Por isso, a prelazia diz ser “necessária uma investigação para esclarecer definitivamente a situação”, ao mesmo tempo que reafirmam “seu compromisso de cooperar plenamente com o sistema de justiça para esclarecer os fatos e resolver a situação de forma justa e transparente”.

Quem é Mariano Fazio

Mariano Fazio nasceu em Buenos Aires, capital da Argentina, em 25 de abril de 1960. Ele é formado em história pela Universidade de Buenos Aires e doutor em filosofia pela Pontifícia Universidade da Santa Cruz, em Roma.

Ordenado sacerdote em 1991 pelo papa são João Paulo II, foi o primeiro decano da faculdade de comunicação institucional da Pontifícia Universidade da Santa Cruz de 1996 a 2002 e reitor da universidade de 2002 a 2008.

No mesmo período, ele foi eleito presidente da conferência dos reitores das pontifícias universidades de Roma.

Fazio foi especialista na V Conferência Geral do Episcopado da América Latina e do Caribe em Aparecida (SP) em 2007, na qual conheceu o então Cardeal Jorge Mario Bergoglio, que foi eleito papa Francisco em 2013.

O monsenhor foi Vigário da Opus Dei na Argentina, no Paraguai e na Bolívia. Em dezembro de 2014, Fazio foi nomeado vigário-geral da Opus Dei pelo então prelado, Javier Echevarría, cargo que ocupou até janeiro de 2017, quando o papa Francisco nomeou monsenhor Fernando Ocáriz prelado da Opus Dei.

Desde 14 de maio de 2019, ele é vigário auxiliar da Obra.

Em maio, Ocáriz e Fazio se encontraram com o papa Leão XIV para falar sobre a situação atual da Opus Dei, depois que o papa Francisco pediu a modificação dos estatutos.

Sobre o encontro, o prelado do Opus Dei disse que "foi um gesto paterno, no qual o papa falou sobre sua proximidade e carinho".

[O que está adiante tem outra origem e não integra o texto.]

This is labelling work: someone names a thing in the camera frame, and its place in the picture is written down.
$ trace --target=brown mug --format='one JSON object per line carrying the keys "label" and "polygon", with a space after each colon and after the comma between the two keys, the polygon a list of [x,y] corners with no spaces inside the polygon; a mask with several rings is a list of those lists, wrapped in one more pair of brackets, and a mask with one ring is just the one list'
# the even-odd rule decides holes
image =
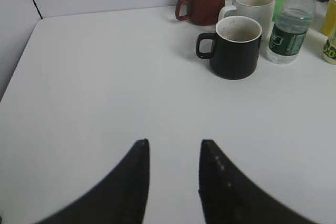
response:
{"label": "brown mug", "polygon": [[[218,14],[224,7],[225,0],[178,0],[175,16],[178,20],[190,19],[197,25],[212,25],[217,23]],[[180,16],[181,6],[187,2],[187,14]]]}

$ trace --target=mug handle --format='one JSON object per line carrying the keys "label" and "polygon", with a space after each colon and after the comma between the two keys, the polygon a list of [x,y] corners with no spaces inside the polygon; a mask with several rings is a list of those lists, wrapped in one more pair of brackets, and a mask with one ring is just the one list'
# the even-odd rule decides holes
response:
{"label": "mug handle", "polygon": [[237,10],[237,7],[235,5],[224,6],[219,12],[218,21],[225,18],[226,14],[232,10]]}
{"label": "mug handle", "polygon": [[184,16],[180,16],[181,6],[186,1],[191,1],[191,0],[178,0],[177,1],[176,10],[175,10],[175,16],[176,16],[177,20],[183,21],[183,20],[187,20],[187,19],[191,18],[190,14],[186,14]]}
{"label": "mug handle", "polygon": [[[211,46],[211,51],[210,52],[201,52],[199,50],[199,45],[201,44],[201,41],[203,39],[211,39],[212,40],[212,46]],[[216,43],[216,34],[200,34],[197,38],[197,43],[196,43],[196,54],[199,58],[201,59],[210,59],[215,52],[215,44]]]}

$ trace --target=table surface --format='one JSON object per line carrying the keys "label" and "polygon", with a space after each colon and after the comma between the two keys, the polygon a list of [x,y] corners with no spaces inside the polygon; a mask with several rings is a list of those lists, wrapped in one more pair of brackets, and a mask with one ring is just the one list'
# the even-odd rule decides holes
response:
{"label": "table surface", "polygon": [[0,215],[32,223],[77,199],[135,140],[151,145],[144,223],[204,223],[201,140],[257,185],[319,223],[336,221],[336,66],[321,51],[325,4],[298,58],[264,58],[244,80],[195,55],[214,26],[177,22],[174,7],[40,21],[0,103]]}

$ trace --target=yellow container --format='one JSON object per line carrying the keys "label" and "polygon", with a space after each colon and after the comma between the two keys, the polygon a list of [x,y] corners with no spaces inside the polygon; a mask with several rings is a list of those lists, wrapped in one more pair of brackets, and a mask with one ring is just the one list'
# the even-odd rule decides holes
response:
{"label": "yellow container", "polygon": [[322,26],[322,33],[329,36],[336,24],[336,0],[329,0],[328,11]]}
{"label": "yellow container", "polygon": [[336,25],[323,47],[322,56],[327,62],[336,65]]}

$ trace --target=bottle label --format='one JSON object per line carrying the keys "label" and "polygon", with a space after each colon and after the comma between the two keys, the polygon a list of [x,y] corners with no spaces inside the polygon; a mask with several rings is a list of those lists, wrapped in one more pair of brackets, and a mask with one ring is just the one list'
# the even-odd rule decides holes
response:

"As mudanças que estamos vivenciando — inclusive no processo de adequação dos estatutos — são um impulso para salvaguardar o essencial", disse Ocáriz.

O prelado disse que "a Obra é chamada a mudar em fidelidade ao seu carisma".

Depois de uma jornada de três anos, a Opus Dei  apresentou à Santa Sé a proposta de seus novos estatutos em 11 de junho.